Drawing out the universality of design and highlighting the discipline as an omnipresent aspect of human activity, Deem Journal's stories recognise that “we all participate in the design process whether it’s consciously or unconsciously. If we are more aware of this we can begin to draw inspiration from locally crafted solutions executed at a small scale, to help us at the larger scale, and continuously (re)imagine a new world.” With this in mind, the first issue’s theme Designing for Dignity was decided as a way to explore various value systems.

Regardless of skill or output, Designing for Dignity goes back to the fundamental root of the process – understanding. Nu says on this: “At the core of dignity is a shared belief in what is considered valuable. Before you can design, you must seek to understand. In that search for understanding is where you uncover the nuances that contribute to a dignified life.” The inclusive concept means that those who don’t necessarily define their practice under the umbrella of design can still engage and comprehend the journal’s content. And wholeheartedly expressing this sentiment, the first issue delves into initiatives that dignify the experiences and priorities of systematically marginalised people. From going on a journey of understanding as to how we can cultivate a deeper relationship with our nourishment, to really thinking about human activity and interaction, everything is considered throughout the design process. And Deem Journal consistently “thinks about the relationships we need to establish with each other to design for collective needs and to sustain communal forms of life.”
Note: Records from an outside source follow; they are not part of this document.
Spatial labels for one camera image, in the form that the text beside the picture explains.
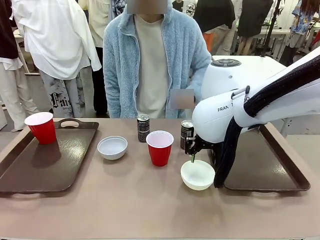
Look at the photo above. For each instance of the black tripod stand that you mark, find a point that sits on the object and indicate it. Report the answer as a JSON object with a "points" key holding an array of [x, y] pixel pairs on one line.
{"points": [[271, 25]]}

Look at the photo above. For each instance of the person in blue fleece jacket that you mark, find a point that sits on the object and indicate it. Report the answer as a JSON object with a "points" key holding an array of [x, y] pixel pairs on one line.
{"points": [[120, 75]]}

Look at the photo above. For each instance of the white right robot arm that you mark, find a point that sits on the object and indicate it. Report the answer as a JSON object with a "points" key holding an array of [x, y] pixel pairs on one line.
{"points": [[217, 117]]}

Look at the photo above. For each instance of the brown plastic serving tray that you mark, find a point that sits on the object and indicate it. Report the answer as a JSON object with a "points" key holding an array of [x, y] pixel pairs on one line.
{"points": [[260, 160], [75, 155]]}

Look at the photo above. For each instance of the person in white shirt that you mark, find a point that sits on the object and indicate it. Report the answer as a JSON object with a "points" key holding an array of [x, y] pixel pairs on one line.
{"points": [[57, 37]]}

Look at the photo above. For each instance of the person in colourful patterned shirt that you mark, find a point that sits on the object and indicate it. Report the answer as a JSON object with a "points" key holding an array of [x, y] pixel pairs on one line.
{"points": [[300, 25]]}

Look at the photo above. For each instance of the black drink can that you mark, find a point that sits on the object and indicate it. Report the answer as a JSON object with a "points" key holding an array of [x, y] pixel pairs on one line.
{"points": [[186, 132], [143, 130]]}

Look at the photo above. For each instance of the person in dark maroon sweater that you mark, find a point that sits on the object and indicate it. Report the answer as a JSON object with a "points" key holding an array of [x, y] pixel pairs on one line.
{"points": [[10, 75]]}

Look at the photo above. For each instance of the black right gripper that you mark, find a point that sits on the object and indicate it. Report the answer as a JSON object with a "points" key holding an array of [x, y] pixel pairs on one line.
{"points": [[197, 146]]}

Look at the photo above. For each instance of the white bowl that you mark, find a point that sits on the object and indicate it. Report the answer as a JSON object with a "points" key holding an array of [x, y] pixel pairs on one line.
{"points": [[112, 150], [197, 177]]}

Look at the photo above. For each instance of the red plastic cup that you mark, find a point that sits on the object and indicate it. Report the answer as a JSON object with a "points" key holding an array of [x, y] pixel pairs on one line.
{"points": [[160, 152], [44, 131]]}

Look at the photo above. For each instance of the person in black top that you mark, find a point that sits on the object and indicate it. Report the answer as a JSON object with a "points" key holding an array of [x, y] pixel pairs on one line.
{"points": [[215, 17]]}

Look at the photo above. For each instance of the white background table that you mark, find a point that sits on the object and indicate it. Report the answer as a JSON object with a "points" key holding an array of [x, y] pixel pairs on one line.
{"points": [[277, 32]]}

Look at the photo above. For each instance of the person in black dress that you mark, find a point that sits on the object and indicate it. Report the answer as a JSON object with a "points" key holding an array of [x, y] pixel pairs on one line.
{"points": [[252, 17]]}

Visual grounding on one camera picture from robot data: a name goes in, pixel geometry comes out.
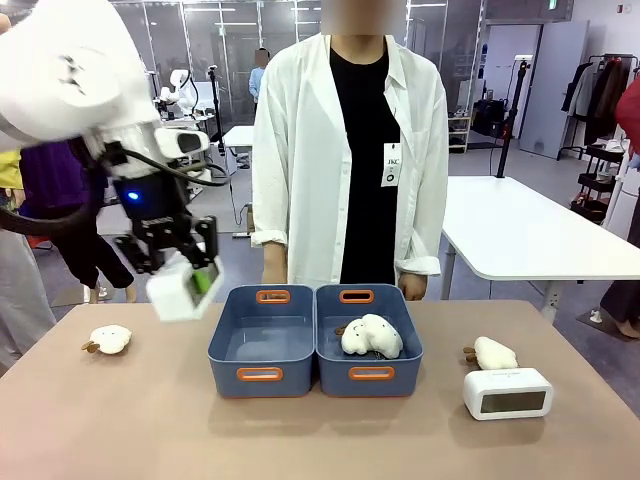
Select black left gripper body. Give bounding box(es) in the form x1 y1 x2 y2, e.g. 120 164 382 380
112 171 201 252

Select white digital clock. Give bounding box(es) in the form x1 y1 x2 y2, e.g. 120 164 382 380
462 367 555 422
145 251 225 323

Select white cloud plush toy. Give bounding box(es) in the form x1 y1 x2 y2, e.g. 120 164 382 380
81 324 133 357
333 313 405 361
462 336 519 372

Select person's right forearm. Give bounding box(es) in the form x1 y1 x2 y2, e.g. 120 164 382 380
262 242 289 286

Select person's left hand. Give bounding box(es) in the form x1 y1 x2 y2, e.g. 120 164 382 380
397 272 428 303

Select mannequin purple shirt black trousers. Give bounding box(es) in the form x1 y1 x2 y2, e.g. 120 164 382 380
18 142 137 305

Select white background workbench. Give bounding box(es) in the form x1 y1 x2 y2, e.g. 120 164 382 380
221 124 256 236

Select black background tripod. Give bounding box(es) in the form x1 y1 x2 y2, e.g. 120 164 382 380
206 64 227 157

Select mannequin yellow top grey trousers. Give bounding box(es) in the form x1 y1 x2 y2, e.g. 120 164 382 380
0 148 57 375

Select person in white shirt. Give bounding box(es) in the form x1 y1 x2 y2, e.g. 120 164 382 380
249 0 450 302

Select background person blue shirt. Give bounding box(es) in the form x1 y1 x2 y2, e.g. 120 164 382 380
248 47 272 115

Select white name badge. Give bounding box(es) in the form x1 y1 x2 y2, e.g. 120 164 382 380
380 141 403 189

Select wooden shoe rack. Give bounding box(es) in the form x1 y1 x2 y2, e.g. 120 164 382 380
446 114 472 155

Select black suitcase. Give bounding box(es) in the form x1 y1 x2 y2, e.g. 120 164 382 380
471 98 512 140

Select white background table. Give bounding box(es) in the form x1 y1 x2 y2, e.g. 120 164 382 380
439 175 640 324

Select black light stand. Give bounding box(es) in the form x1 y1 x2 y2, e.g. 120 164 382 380
494 57 532 180

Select black rolling cart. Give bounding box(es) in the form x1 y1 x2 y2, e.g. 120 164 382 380
570 141 627 225

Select clothes rack with coats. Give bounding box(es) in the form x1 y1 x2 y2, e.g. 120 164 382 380
557 53 640 162

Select red garment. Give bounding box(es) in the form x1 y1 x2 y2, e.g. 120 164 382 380
614 76 640 157

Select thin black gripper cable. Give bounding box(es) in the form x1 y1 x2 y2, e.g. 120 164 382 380
105 143 232 188

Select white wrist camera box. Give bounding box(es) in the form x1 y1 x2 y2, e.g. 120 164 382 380
153 127 211 158

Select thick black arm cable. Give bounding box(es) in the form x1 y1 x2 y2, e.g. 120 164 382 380
0 199 99 237

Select blue basket orange handles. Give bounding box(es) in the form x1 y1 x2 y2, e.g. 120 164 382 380
314 283 425 399
207 284 317 400

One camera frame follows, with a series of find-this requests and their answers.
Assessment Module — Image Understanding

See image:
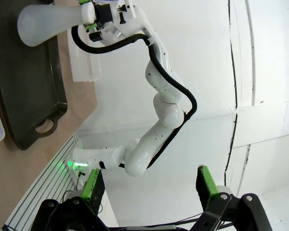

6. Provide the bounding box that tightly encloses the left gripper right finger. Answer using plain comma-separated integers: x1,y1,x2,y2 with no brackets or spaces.
192,165,273,231

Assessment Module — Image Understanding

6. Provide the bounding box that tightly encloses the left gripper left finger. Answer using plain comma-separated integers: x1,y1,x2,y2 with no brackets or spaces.
38,169,107,231

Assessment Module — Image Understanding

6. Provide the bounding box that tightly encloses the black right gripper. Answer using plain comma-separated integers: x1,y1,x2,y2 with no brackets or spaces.
79,0,115,42

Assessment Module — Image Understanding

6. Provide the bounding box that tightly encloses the translucent white conical flask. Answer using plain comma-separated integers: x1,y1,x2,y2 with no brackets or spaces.
16,3,97,48

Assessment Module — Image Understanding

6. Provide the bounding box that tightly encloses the dark brown plastic tray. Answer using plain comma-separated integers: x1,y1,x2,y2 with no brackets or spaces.
0,0,69,152

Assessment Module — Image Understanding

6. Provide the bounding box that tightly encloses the thin black base cable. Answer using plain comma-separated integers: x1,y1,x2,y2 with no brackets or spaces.
62,169,85,205

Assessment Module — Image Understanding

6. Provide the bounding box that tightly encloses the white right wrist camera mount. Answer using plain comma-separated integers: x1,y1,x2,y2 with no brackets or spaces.
114,0,139,25

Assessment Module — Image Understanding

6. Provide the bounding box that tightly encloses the grey slotted aluminium base plate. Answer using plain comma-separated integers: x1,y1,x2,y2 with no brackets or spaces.
1,131,87,228

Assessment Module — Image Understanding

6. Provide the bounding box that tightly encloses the black right arm cable sleeve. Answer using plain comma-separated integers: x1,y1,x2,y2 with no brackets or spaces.
71,24,198,170

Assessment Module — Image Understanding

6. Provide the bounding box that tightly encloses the white wall conduit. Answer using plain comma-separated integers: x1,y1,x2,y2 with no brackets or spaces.
245,0,257,106

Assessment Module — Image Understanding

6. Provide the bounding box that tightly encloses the black wall cable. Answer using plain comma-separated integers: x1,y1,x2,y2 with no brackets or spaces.
224,0,239,186
One feature, for example, looks into the design of hyper-local food systems. Titled Soul Fire Farms: Imagining Black and Indigenous Food Sovereignty, Deem Journal explores how this farm has crafted a safe space to organise and shift the power dynamic around food. Elsewhere, the magazine shines a light on the grassroots collective Hydropunk, a Bronx-based initiative amplifying the voices of creatives in the Bronx. And in yet another significant feature, the journal seeks to understand more about the psychology of space. Sitting down with WAI Architecture Think Tank, Deem weighs how architecture can liberate or oppress communities. In Curating Within the White Box, the Detroit-based curator Ingrid LeFleur explains “how much of our history has been falsified, misattributed and erased,” and stresses “the importance of imaging and working toward futures as a means of manifestation.”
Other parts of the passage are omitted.